Technical note: Flat panel proton radiography with a patient specific imaging field for accurate WEPL assessment.

Abstract

Proton radiography (PR) uses highly energetic proton beams to create images where energy loss is the main contrast mechanism. Water-equivalent path length (WEPL) measurements using flat panel PR (FP-PR) have potential for in vivo range verification. However, an accurate WEPL measurement via FP-PR requires irradiation with multiple energy layers, imposing high imaging doses. A FP-PR method is proposed for accurate WEPL determination based on a patient-specific imaging field with a reduced number of energies (n) to minimize imaging dose. Patient-specific FP-PRs were simulated and measured for a head and neck (HN) phantom. An energy selection algorithm estimated spot-wise the lowest energy required to cross the anatomy (Emin) using a water-equivalent thickness map. Starting from Emin, n was restricted to certain values (n=26, 24, 22, …, 2 for simulations, n=10 for measurements), resulting in patient-specific FP-PRs. A reference FP-PR with a complete set of energies was compared against patient-specific FP-PRs covering the whole anatomy via mean absolute WEPL differences (MAD), to evaluate the impact of the developed algorithm. WEPL accuracy of patient-specific FP-PRs was assessed using mean relative WEPL errors (MRE) with respect to measured multi-layer ionization chamber PRs (MLIC-PR) in the base of skull, brain, and neck regions. MADs ranged from 2.1mm (n=26) to 21.0mm (n=2) for simulated FP-PRs, and 7.2mm for measured FP-PRs (n=10).
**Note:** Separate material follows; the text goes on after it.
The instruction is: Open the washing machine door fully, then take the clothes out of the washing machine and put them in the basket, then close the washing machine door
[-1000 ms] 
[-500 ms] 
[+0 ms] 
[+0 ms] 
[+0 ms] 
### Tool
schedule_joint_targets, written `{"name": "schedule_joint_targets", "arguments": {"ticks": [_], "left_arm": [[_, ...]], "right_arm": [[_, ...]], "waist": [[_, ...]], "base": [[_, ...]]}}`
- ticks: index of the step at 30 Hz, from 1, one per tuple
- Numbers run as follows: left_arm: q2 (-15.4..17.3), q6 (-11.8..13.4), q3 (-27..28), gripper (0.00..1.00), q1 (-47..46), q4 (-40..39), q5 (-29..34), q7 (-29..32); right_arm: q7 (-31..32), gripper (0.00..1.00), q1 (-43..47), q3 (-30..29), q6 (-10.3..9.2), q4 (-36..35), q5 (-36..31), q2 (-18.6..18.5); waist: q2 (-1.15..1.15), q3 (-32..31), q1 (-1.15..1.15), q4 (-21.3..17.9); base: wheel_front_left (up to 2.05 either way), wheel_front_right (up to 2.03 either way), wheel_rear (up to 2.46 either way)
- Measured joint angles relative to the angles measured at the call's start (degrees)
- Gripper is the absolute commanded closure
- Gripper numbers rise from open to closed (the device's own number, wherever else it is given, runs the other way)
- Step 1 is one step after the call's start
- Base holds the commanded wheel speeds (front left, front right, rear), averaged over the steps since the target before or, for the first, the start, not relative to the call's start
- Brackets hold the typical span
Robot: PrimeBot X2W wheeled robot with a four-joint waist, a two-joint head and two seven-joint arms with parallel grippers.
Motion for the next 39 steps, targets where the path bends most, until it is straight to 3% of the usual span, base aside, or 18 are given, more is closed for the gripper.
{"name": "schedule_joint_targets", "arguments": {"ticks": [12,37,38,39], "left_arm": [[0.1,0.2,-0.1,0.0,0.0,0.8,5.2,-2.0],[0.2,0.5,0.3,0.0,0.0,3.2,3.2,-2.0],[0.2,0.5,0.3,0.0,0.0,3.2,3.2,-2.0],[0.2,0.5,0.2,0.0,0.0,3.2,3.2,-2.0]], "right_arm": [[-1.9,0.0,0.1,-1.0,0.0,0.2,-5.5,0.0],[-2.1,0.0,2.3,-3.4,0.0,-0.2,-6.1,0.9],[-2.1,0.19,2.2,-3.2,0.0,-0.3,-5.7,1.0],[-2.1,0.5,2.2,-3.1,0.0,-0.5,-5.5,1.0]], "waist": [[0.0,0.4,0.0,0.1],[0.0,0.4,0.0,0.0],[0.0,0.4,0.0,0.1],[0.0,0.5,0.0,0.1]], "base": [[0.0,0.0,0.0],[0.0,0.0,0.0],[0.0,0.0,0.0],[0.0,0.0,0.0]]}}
WEPL differences below 1mm were observed across the whole anatomy, except at the phantom surfaces. Measured patient-specific FP-PRs showed good agreement against MLIC-PRs, with MREs of 1.3±2.0%, -0.1±1.0%, and -0.1±0.4% in the three regions of the phantom. A method to obtain accurate WEPL measurements using FP-PR with a reduced number of energies selected for the individual patient anatomy was established in silico and validated experimentally. Patient-specific FP-PRs could provide means of in vivo range verification.